A typical residence by Blue Heron is a 6,249-square-foot home on .53 acres in Marquis Seven Hills. The project, completed in 2015, cost upwards of $2M. An elaborate, modern-themed covered patio features lots of private seating and opens up to a sunken pool that winds through separate wings of the home. The inside brims with steel and a gray-white-blue color palette running through an open floor plan. Another $2M Seven Hills residence greets visitors with a waterfall at the entrance – as soon as one gets past an elaborate courtyard. Pocket doors are automatic and run from the ceiling to the floor.
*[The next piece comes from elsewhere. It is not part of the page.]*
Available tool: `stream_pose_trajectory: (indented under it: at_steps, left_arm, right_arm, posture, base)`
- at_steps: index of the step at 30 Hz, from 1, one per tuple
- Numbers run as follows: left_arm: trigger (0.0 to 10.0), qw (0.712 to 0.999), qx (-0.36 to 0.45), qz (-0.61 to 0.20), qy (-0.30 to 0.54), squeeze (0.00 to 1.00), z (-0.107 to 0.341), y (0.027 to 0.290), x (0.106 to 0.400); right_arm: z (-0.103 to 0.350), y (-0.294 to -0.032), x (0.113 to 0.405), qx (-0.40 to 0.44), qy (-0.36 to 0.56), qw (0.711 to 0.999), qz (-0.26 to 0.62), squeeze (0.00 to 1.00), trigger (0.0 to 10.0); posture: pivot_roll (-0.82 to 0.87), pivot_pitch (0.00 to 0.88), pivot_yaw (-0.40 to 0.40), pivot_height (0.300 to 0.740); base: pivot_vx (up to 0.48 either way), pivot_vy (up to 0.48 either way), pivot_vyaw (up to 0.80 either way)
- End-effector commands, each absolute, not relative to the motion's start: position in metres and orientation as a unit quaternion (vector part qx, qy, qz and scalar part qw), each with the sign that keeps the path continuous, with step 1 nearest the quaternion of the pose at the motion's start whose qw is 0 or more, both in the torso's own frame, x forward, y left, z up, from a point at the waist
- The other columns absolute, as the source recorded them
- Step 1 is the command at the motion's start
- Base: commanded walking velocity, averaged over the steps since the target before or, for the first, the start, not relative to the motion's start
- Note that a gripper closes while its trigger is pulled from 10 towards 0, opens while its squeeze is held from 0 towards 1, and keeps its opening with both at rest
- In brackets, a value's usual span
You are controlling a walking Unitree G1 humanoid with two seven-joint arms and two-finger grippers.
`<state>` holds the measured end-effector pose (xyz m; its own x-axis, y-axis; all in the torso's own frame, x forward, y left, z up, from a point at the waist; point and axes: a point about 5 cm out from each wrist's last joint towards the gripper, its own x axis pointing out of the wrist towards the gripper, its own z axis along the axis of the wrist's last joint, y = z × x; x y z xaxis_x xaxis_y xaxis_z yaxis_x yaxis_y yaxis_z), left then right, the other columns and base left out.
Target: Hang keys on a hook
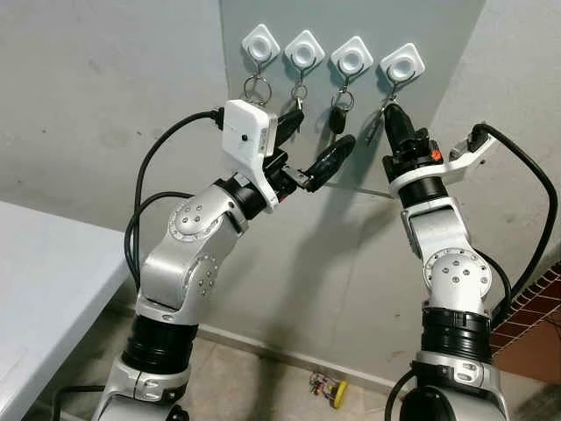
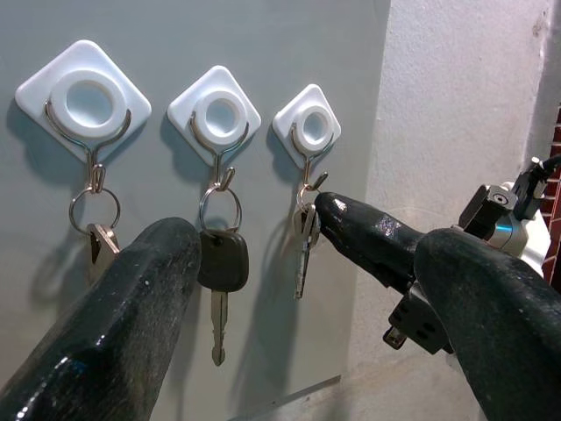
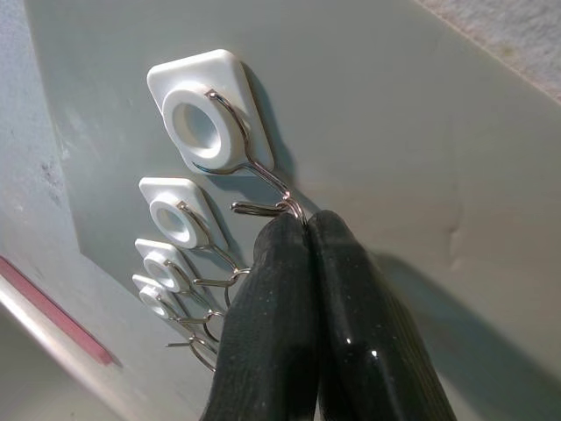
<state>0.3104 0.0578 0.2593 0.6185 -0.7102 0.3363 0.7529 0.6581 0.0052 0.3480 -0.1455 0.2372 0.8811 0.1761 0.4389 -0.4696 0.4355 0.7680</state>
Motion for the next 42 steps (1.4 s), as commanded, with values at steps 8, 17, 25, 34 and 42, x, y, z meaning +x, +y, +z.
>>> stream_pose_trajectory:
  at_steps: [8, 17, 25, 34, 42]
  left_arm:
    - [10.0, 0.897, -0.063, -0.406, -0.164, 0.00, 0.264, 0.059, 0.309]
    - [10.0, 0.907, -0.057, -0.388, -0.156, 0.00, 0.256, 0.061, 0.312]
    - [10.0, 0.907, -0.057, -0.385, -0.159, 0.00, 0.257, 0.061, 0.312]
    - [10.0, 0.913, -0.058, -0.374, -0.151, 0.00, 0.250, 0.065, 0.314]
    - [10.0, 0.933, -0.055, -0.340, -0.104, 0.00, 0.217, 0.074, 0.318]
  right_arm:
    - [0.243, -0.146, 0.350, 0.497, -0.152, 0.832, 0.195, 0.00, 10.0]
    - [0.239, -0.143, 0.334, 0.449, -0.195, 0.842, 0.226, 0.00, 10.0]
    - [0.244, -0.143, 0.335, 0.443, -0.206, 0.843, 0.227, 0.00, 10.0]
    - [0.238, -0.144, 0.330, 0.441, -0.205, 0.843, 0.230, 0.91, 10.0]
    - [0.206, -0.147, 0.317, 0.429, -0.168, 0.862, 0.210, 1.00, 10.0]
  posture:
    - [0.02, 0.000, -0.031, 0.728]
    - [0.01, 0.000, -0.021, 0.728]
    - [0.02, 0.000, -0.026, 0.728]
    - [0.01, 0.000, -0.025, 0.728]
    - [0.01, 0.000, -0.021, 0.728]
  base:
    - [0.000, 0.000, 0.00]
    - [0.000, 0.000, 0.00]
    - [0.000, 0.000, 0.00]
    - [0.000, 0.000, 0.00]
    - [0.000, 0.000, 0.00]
Views of the Rio Secco golf course are exceptional. The master bedroom has a private entrance to the outdoor pool. Perhaps Blue Heron’s crowning achievement was in 2015, when it was awarded another New American Home project for its state-of-the-art Sky Terrace home. The structure is 8,000 square feet. The floorplan intertwines indoor and outdoor areas and provides decks with rooftop spaces that allow 360-degree views of the Strip.